Бомбы начали рваться вокруг. Столбы ледяной крошки вздымались к небу. Один из близких разрывов едва не перевернул их танк. Сашка, бледный как смерть, вывернул рычаги, выравнивая машину. В ушах стоял оглушительный грохот. Лёд трещал, как будто вот-вот разойдётся под ними. Алексей видел через перископ, как одна из бомб угодила прямо рядом с третьим танком. Тот накренился, зарылся гусеницей в полынью, но затем, с невероятным усилием, выбрался назад. Экипаж был жив.

Этот путь в двадцать километров казался вечностью. Но когда на востоке показался тёмный силуэт берега, а налёт стих, в душе Алексея произошло что-то важное. Он не просто перегнал танки. Он прошёл по краю гибели и победил. Он доказал себе и, как ему казалось, духу отца, что Волковы не сдаются. Ни на море, ни на суше, ни на льду.

На берегу их встречали. Измождённые, но сияющие глаза бойцов, которые получали эти стальные крепости. Командир части, майор с обмороженными щеками, пожал Алексею руку.

– Спасибо, товарищ инженер. Теперь мы им покажем кузькину мать.

– Бейте за нас, – хрипло сказал Алексей. – За Ленинград.

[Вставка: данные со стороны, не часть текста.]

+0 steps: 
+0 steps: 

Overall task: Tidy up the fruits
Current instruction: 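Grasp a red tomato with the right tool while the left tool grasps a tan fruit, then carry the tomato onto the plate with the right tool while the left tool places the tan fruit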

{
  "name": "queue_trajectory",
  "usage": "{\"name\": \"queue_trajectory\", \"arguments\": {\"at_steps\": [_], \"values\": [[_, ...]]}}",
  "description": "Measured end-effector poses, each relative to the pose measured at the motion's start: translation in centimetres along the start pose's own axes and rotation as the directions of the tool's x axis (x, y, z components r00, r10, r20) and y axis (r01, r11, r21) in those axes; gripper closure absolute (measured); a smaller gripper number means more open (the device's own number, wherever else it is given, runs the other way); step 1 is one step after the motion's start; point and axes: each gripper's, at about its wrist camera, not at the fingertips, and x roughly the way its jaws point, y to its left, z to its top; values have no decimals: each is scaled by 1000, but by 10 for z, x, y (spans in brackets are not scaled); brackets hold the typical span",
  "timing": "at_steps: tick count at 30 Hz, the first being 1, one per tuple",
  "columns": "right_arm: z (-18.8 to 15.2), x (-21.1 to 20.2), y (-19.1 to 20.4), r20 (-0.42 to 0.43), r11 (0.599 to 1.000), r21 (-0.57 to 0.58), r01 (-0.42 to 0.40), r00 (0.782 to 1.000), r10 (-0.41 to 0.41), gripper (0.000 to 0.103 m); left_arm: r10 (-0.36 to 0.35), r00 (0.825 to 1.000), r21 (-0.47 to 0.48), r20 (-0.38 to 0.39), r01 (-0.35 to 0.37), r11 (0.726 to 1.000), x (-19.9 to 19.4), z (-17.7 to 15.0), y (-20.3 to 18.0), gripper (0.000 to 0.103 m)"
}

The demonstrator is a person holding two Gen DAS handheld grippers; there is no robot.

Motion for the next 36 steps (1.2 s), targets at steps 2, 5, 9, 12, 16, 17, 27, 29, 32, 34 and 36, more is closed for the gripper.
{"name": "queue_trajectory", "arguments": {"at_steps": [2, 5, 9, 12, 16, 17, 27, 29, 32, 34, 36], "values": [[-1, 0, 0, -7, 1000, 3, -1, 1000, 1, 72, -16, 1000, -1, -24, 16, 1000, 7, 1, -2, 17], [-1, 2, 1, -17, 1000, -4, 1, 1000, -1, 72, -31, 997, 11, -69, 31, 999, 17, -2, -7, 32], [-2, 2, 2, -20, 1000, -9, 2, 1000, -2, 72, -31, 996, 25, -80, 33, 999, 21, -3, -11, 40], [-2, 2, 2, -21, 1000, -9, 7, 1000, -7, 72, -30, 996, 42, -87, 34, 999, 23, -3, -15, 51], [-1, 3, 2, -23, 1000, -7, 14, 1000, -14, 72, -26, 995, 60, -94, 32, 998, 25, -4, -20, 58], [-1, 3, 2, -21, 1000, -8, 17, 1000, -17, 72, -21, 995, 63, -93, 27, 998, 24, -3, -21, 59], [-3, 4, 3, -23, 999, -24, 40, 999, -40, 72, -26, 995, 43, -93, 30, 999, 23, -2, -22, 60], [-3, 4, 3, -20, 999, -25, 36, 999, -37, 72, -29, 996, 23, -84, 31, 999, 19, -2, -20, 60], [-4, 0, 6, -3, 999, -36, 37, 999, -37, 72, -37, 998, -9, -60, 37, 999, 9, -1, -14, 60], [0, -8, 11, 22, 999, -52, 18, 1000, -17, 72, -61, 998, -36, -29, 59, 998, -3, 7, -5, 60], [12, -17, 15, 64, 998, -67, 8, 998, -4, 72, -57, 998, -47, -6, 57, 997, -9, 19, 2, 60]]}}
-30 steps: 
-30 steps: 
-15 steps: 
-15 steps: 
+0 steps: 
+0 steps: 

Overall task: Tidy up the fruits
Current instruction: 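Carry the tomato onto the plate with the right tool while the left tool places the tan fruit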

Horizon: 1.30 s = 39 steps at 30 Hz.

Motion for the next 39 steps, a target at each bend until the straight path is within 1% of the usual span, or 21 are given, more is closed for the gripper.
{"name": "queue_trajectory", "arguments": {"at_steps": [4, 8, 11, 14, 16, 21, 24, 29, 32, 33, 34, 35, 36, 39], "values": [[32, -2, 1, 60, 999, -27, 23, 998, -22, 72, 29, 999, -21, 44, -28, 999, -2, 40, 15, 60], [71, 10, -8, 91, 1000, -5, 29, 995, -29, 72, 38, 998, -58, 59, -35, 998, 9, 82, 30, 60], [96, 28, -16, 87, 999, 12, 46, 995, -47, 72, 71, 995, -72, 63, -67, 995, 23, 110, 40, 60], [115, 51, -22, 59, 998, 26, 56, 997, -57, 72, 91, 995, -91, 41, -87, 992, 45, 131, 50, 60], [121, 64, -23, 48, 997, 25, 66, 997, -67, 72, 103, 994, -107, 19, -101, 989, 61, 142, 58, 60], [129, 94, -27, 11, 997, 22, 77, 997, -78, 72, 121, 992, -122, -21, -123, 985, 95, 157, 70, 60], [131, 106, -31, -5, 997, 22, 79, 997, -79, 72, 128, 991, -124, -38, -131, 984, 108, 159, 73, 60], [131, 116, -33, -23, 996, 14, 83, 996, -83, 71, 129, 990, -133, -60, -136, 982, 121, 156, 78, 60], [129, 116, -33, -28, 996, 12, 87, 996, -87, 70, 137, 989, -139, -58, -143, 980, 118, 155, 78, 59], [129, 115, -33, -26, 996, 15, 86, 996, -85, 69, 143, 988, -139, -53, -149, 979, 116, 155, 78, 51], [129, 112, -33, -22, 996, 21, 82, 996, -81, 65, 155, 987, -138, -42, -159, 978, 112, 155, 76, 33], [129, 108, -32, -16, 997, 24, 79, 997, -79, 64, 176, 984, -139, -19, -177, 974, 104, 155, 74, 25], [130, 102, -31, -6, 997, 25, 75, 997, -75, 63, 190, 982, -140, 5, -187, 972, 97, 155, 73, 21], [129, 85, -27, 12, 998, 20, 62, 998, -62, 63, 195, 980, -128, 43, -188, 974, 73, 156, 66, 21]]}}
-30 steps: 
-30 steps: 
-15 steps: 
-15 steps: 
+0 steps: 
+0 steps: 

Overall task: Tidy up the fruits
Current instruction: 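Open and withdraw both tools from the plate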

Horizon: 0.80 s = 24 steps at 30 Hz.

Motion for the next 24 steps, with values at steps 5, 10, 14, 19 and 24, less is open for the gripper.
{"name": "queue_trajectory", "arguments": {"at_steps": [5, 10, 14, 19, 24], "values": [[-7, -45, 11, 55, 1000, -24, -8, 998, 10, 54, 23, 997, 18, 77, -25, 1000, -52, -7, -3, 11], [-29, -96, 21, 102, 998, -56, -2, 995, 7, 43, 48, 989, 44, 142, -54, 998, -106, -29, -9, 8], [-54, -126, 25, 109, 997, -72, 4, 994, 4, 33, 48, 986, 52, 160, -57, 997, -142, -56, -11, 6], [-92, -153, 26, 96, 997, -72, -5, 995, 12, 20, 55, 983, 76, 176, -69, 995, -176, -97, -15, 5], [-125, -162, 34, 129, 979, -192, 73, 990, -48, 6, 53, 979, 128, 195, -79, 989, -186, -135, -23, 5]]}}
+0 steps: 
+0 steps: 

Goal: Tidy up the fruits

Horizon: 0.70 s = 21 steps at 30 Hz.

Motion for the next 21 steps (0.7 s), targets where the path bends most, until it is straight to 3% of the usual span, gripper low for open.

Обратно он возвращался на попутной полуторке, которая везла на Большую землю детей. Дети, завёрнутые во всё, что только можно, молча сидели в кузове, глядя на уходящий во тьму родной город. Одна девочка лет пяти спросила его:

– Дядя, а мы вернёмся?

– Обязательно, – сказал Алексей, и в этот момент он в это свято верил. – Мы все вернёмся. И отстроим город ещё краше.

– —

На льду Ладоги в это время Лида Волкова переживала своё самое страшное и самое светлое испытание. Она уже не работала на складе. Она стала регулировщицей на самой трассе. Стояла по много часов в ледяном ветру, направляя потоки машин – гружёных на запад, с эвакуированными на восток. Она видела всё: как машины проваливались в полыньи, как обезумевшие от горя матери пытались броситься за своими детьми в ледяную воду, как шофёры, спасая груз, жертвовали собой.

Однажды её пост оказался рядом с местом, где колонну накрыла авиация. Полуторки горели, люди кричали. Лида, не раздумывая, бросилась к ближайшей горящей машине, из кузова которой доносился детский плач. Она вскарабкалась, стала вытаскивать закутанных в тряпье малышей и передавать их в руки другим. Огонь обжигал лицо, дым ел глаза. Когда она вытащила последнего, третьего ребёнка, бензобак машины взорвался. Ударная волна отшвырнула её в сугроб. Она отделалась контузией и ожогами рук.

Её отправили в полевой лазарет. Там, обрабатывая ей руки, молоденький врач спросил:

– Зачем ты полезла? Ты же могла сгореть.

– Там дети были, – просто ответила Лида.

– Но их могли спасти другие.

– А если бы не успели? – она посмотрела на него своими, теперь всегда серьёзными, глазами. – Я не могла рисковать. Они… они же будущее. Если мы их не спасём, то зачем тогда всё? За что тогда гибнут наши там, в Ленинграде?

После этого случая о ней заговорили. О «девушке с Ладоги», которая детей из огня выносила. К ней стали относиться с особенным уважением, почти благоговением. А она сама изменилась. Исчезла последняя юношеская бравада. Появилась спокойная, зрелая уверенность. Она нашла своё место в этой войне. Не на передовой, но на самом острие борьбы за жизнь.